**Input for this task:**
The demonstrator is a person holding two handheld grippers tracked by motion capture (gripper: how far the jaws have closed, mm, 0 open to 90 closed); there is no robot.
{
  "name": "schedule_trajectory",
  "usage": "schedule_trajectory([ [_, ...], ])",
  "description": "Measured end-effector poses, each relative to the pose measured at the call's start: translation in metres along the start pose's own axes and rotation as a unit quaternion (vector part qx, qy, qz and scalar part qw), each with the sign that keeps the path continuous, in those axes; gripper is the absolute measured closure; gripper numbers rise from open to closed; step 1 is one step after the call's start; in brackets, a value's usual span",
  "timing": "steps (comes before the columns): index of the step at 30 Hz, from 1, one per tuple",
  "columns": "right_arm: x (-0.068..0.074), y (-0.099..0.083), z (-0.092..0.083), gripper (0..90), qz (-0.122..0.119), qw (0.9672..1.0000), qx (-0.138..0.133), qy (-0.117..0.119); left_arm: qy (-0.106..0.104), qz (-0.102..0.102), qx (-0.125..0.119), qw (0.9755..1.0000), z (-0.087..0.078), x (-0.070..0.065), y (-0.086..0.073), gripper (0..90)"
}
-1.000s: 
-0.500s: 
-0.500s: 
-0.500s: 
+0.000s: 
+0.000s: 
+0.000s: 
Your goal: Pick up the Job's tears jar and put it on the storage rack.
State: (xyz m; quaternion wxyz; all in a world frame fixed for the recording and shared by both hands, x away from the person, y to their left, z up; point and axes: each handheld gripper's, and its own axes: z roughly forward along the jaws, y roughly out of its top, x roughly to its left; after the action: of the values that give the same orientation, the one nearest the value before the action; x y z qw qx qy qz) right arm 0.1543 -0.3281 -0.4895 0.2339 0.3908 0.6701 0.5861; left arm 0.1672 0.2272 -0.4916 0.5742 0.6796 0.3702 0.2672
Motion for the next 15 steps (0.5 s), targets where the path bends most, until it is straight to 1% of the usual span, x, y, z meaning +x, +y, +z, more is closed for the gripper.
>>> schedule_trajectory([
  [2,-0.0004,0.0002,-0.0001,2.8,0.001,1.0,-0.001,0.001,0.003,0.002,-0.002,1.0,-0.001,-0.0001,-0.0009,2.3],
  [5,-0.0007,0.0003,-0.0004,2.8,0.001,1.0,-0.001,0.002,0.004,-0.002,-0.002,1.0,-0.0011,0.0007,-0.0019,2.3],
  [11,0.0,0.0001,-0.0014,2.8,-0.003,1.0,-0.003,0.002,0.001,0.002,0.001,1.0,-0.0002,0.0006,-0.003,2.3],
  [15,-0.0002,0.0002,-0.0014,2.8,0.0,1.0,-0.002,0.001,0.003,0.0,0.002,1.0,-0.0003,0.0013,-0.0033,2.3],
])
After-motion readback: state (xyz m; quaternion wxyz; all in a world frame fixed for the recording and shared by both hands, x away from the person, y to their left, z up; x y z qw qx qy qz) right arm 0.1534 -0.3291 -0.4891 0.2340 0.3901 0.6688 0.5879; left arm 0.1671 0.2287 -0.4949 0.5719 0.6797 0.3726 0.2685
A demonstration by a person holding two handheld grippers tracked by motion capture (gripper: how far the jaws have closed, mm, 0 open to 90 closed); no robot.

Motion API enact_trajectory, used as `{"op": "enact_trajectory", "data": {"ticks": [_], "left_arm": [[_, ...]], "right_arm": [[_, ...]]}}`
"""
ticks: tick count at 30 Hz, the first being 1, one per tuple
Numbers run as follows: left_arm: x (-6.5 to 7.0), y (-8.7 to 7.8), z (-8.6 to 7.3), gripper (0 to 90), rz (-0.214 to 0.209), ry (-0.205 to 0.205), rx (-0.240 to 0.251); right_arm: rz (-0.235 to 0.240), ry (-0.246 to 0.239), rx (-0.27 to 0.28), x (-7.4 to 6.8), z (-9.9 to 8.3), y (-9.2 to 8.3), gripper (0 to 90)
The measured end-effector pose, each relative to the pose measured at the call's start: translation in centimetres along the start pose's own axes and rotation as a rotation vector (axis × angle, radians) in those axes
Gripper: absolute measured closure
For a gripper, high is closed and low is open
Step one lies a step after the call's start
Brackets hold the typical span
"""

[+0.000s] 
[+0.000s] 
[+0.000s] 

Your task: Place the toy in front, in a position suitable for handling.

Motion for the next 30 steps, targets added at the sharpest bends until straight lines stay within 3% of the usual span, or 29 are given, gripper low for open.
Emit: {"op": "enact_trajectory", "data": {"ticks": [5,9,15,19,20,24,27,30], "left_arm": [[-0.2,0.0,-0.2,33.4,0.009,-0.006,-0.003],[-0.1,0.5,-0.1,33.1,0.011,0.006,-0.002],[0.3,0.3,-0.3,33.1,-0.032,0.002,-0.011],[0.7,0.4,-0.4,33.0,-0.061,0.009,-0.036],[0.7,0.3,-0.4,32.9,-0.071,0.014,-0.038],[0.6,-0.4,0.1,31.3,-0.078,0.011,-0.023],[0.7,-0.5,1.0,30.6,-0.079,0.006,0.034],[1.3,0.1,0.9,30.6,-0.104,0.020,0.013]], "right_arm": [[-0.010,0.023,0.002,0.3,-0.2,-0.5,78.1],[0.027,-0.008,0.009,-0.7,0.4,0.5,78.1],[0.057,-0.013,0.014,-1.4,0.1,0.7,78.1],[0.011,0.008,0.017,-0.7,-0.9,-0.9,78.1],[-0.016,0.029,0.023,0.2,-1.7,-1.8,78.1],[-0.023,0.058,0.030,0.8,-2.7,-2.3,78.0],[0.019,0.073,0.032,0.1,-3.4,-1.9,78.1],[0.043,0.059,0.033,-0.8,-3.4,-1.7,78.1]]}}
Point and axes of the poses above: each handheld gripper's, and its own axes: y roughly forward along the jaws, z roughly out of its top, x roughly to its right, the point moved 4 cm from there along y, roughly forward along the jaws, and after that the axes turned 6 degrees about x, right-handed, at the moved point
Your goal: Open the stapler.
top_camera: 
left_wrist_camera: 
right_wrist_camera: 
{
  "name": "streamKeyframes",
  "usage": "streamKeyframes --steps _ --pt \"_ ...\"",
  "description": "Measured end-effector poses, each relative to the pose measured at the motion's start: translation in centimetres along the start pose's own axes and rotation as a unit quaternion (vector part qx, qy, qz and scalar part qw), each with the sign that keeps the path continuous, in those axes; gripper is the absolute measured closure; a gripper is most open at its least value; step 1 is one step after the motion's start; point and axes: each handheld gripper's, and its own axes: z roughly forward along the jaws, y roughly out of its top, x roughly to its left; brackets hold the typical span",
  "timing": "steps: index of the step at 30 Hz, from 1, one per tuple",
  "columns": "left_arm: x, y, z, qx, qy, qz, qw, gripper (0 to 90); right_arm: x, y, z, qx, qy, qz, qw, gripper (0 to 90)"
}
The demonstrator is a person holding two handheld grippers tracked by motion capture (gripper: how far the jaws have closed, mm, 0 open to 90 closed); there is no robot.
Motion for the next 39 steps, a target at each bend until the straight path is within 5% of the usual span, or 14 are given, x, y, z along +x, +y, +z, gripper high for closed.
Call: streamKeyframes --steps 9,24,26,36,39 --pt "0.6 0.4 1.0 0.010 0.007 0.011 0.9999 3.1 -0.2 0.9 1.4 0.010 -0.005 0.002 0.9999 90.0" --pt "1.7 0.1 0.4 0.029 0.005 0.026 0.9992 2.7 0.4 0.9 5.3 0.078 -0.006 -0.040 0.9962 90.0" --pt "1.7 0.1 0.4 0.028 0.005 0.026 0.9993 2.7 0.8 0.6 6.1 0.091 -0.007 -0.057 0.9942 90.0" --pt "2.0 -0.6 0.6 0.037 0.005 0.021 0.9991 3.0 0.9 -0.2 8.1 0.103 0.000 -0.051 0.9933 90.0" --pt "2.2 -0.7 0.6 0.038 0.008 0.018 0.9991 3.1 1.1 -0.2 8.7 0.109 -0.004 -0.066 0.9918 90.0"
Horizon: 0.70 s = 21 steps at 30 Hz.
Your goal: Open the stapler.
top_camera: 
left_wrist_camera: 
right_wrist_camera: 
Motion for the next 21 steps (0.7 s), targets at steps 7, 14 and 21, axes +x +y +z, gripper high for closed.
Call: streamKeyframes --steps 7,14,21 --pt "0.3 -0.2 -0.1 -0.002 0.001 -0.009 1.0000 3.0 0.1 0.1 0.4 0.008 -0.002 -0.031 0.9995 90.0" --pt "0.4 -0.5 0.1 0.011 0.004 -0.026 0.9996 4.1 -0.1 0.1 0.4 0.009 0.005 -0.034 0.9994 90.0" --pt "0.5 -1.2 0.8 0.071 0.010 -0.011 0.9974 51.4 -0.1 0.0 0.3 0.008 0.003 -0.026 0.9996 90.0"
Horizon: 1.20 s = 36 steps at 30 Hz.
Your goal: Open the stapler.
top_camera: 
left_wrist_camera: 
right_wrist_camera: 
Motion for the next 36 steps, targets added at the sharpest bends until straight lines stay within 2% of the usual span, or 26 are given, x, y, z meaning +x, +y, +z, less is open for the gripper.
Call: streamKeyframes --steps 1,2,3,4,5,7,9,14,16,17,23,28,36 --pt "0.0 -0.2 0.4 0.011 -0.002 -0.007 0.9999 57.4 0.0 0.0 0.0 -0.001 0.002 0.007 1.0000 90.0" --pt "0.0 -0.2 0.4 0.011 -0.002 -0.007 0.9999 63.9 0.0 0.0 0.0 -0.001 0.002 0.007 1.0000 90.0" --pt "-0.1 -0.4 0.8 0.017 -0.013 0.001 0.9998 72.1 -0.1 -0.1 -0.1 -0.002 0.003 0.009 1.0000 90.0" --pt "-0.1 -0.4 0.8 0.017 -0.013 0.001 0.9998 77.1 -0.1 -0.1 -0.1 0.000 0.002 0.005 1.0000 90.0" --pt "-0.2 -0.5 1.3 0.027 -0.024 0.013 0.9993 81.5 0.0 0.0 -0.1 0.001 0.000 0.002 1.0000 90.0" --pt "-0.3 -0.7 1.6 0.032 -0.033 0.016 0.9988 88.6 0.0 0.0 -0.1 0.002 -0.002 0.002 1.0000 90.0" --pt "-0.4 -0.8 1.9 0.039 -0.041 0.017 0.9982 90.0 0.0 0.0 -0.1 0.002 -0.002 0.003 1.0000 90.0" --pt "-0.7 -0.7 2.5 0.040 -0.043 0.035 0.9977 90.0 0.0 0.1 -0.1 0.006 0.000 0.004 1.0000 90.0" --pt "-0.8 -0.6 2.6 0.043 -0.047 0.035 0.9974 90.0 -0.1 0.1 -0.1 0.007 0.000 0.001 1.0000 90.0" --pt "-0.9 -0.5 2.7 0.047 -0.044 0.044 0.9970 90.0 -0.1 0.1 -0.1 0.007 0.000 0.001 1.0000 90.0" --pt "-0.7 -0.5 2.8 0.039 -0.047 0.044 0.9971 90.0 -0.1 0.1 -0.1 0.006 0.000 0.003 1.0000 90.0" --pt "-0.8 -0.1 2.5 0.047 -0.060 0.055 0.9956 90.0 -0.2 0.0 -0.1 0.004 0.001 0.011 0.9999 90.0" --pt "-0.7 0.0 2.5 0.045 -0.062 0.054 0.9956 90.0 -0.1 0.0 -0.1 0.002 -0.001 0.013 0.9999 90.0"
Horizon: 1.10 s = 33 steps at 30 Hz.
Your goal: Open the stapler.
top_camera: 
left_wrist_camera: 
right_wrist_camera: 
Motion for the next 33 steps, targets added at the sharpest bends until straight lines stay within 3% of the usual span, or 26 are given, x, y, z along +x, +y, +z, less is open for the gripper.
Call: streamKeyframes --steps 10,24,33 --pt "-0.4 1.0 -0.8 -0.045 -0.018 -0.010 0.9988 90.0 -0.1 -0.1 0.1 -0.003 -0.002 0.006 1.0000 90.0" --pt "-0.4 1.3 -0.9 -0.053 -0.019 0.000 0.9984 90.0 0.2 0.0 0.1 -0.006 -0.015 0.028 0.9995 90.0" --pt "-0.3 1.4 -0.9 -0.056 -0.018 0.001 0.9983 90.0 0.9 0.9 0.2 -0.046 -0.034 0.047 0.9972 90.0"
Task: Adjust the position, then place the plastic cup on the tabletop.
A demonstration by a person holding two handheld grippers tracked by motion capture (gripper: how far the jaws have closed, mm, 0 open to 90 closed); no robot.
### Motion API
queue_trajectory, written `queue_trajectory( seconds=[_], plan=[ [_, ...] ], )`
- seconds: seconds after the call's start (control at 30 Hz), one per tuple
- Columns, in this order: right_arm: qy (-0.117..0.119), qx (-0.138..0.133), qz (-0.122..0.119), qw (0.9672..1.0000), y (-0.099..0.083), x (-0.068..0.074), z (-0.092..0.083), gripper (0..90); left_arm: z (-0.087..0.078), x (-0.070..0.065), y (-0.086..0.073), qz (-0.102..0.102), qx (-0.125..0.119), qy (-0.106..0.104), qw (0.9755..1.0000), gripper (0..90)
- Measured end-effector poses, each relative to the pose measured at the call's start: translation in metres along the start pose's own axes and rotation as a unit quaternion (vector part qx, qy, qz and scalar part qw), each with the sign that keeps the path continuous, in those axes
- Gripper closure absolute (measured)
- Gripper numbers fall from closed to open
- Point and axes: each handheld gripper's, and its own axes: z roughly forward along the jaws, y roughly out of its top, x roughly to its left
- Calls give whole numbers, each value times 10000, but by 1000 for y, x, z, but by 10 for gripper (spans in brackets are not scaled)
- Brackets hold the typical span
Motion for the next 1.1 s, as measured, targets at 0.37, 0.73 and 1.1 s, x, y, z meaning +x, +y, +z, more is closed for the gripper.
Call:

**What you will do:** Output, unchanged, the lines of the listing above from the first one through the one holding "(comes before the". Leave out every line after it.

**Result of this exercise:**
The demonstrator is a person holding two handheld grippers tracked by motion capture (gripper: how far the jaws have closed, mm, 0 open to 90 closed); there is no robot.
{
  "name": "schedule_trajectory",
  "usage": "schedule_trajectory([ [_, ...], ])",
  "description": "Measured end-effector poses, each relative to the pose measured at the call's start: translation in metres along the start pose's own axes and rotation as a unit quaternion (vector part qx, qy, qz and scalar part qw), each with the sign that keeps the path continuous, in those axes; gripper is the absolute measured closure; gripper numbers rise from open to closed; step 1 is one step after the call's start; in brackets, a value's usual span",
  "timing": "steps (comes before the columns): index of the step at 30 Hz, from 1, one per tuple",

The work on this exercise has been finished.